2017年より3回程度の現地視察を重ねる中で、現在は2015年前後に一斉逮捕されたラスカー・ヒスバなどのテロ組織メンバーが釈放されつつあるが、彼らの社会復帰がうまくいっていないこと、そして内面の過激性は服役を経ても変わっていないケースが散見されることが明らかになってきました。インドネシアの過激主義者は、他の地域と異なり経済社会的な事情ではなく、純粋な宗教心や内面の過激性が高まっている例が散見されています。

そこで私たちは、元テロリストへの経済的支援を実施する現地NPO・LKLKとも協力し、これまで取組が不足していた、①彼らを受け入れるコミュニティとの和解と、②彼らの内面的な脱過激化/再過激化予防に取り組むことで、刑務所から釈放された元テロリスト約50名が脱過激化し、彼らを取り巻く社会との和解を促進して社会復帰を実現することを目指します。

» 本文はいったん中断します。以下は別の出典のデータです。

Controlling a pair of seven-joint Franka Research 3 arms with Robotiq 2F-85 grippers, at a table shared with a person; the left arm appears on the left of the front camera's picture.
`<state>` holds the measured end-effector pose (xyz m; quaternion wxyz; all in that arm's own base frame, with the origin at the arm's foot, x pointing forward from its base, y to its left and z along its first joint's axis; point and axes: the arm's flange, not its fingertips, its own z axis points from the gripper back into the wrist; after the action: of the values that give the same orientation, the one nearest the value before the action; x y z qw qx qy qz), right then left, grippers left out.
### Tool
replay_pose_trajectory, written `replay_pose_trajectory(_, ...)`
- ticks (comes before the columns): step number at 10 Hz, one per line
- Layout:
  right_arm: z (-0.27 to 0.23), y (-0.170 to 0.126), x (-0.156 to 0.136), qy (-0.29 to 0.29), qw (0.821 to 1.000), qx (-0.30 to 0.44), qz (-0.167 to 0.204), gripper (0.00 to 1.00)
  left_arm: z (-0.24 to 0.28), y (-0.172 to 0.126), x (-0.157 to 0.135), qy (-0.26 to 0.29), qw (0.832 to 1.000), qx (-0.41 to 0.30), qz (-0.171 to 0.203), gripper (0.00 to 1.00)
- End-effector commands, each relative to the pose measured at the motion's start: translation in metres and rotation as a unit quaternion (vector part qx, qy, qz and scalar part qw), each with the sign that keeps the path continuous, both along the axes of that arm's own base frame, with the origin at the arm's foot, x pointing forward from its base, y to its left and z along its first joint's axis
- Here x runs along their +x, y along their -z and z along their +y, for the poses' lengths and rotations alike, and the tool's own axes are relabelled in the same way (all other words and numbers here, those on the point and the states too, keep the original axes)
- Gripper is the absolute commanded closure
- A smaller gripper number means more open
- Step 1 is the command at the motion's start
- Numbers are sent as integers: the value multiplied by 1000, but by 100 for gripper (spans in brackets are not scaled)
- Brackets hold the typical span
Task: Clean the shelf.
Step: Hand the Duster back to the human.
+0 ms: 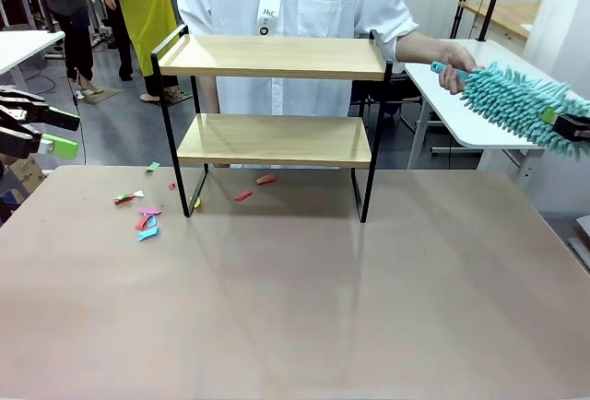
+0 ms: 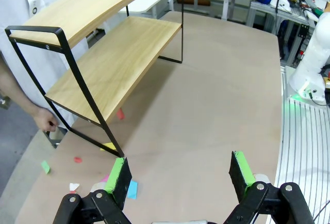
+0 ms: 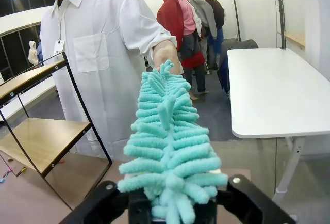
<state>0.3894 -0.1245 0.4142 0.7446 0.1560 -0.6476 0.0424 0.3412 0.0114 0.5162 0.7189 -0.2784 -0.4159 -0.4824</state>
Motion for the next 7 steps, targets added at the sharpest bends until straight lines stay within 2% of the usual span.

また、同時に現地NPO・LKLKに対して能力強化研修も実施することで、現地で継続的に活動が行われることを目指します。今回の助成では、日本人専門家の渡航3回を軸としたセッションの実施運営の費用に充てさせて頂きます。

ジハード主義そのものを批判するのではなく、テロという行為によって問題解決がなしうるのかに焦点を当てて議論を進めます。

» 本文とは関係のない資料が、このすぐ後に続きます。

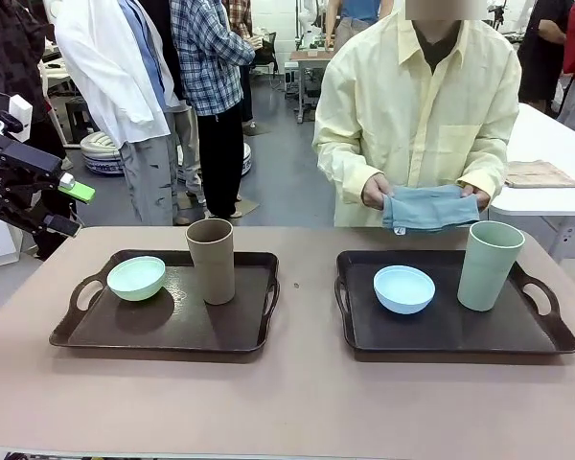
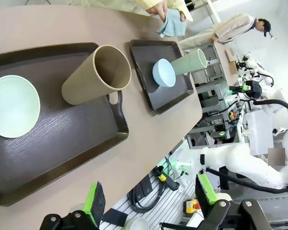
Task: Set up a tray with a mat and arrange the tableware.
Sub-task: Pick up the Picnic Bowl and Reusable plastic cup from the Handle tray in front of the human's position and hold them in the air.
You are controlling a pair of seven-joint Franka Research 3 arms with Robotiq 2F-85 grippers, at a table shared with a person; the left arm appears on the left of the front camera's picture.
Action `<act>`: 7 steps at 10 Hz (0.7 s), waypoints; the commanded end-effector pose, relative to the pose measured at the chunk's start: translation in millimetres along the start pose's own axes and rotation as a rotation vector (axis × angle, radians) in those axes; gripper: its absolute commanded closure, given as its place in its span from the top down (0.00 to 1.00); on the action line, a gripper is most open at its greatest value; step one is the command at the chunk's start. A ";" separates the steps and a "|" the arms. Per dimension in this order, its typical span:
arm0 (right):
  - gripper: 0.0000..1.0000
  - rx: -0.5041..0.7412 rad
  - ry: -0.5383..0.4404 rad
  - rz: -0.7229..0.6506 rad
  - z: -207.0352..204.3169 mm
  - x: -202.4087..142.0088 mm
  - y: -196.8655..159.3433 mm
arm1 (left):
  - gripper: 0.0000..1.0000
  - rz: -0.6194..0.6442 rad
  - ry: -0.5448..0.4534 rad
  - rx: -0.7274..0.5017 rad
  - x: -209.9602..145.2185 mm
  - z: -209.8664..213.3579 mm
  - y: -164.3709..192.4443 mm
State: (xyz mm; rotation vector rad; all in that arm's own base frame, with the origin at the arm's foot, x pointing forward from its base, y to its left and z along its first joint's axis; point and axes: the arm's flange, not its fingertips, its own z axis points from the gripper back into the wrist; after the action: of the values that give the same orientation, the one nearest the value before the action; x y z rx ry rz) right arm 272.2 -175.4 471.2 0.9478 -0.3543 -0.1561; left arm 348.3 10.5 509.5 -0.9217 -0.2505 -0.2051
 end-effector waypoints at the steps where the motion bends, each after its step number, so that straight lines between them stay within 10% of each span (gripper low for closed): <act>1: 1.00 0.024 -0.007 0.012 0.4 1.9 -1.0 | 1.00 -0.012 -0.006 -0.024 -0.3 0.7 2.3; 7: 1.00 0.024 -0.007 0.012 0.4 1.9 -1.0 | 1.00 -0.012 -0.006 -0.024 -0.3 0.7 2.3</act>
State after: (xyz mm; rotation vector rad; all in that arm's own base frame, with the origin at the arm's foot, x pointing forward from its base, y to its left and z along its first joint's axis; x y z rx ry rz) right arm 271.4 -176.1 470.7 0.9474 -0.3520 -0.1586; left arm 348.3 10.5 509.4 -0.9220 -0.2502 -0.2052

最後に一つ、私たちが昨年プレ実施を行った際のエピソードをお伝えさせて下さい。元テロリストの一人アグスは「世界で迫害されているイスラムの同胞を救いたい」との強い思いで活動に参加した、ジャマ・イスラミアの一員として活動しており、2015年6月にインドネシア当局により逮捕されました。

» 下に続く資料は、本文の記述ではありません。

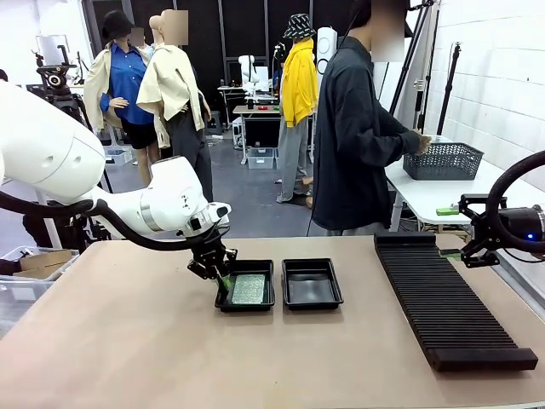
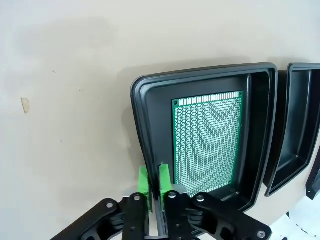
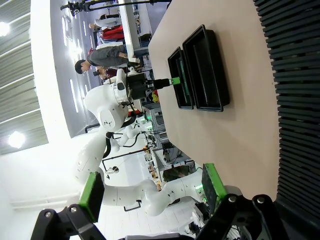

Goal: Inspect and transfer BCBs to ESD trays.
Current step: Pick up the ESD tray and place it on the left side of the table.

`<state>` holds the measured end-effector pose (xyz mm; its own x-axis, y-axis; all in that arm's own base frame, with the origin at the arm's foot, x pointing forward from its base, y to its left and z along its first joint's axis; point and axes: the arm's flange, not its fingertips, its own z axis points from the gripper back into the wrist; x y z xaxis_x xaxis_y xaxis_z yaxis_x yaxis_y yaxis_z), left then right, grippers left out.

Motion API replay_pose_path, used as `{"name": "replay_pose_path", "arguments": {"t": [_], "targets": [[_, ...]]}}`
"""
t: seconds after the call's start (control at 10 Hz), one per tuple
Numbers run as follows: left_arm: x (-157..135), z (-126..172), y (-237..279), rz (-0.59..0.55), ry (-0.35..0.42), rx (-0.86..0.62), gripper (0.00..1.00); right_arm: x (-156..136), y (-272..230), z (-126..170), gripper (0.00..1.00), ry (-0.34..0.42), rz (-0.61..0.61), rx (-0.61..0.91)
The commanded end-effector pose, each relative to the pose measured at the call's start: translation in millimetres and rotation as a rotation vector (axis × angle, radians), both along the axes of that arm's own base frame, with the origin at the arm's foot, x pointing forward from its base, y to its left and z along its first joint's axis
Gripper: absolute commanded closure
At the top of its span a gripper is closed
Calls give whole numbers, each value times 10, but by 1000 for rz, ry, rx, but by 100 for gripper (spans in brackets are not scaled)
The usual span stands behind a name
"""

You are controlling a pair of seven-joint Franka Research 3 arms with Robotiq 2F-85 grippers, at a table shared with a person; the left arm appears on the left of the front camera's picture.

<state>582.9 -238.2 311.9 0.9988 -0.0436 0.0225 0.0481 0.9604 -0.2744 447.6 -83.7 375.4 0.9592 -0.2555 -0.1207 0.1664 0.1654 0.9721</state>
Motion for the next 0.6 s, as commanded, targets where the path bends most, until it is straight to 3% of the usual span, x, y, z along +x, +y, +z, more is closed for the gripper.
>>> {"name": "replay_pose_path", "arguments": {"t": [0.0, 0.5], "targets": [[-4, 7, -6, -7, -4, 0, 100, -24, 6, 6, 0, 0, -1, 1], [-4, 7, -6, -7, -4, 0, 100, -24, 6, 6, 0, 0, -1, 1]]}}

セッションの様子。元テロリストと社会側の代表が真剣に臨みます。

私たちのセッションに参加した当初は警戒していましたが、日本人専門家がフラットな距離感で、「ではテロ組織に参加することで問題は解決できたのか」「できなかったのであればどうすればよかったのか」との質問を軸にセッションを進める中で、段々と私たちや社会側の代表者とも打ち解けていきました。社会側の代表の一人であるキリスト教の司祭が「私はイスラム教の考え方も学びたいと思っている」と発言して下さった時には、目に涙を浮かべながら、社会への考え方の変化を述べて下さったのが印象的でした。

目に涙を浮かべる参加者も。

私たちのインドネシアでの活動ははじまったばかりで規模も小さいですが、現地の必要性を確かに捉えている自負があります。ぐらんや支えてくださる日本の市民の皆様の思いもしっかりと背負って、活動に当たっていく決意です。最後になりましたが、この度は大切な資金を託して頂き誠に有難うございます。どうか末永く、今後ともよろしくお願いいたします。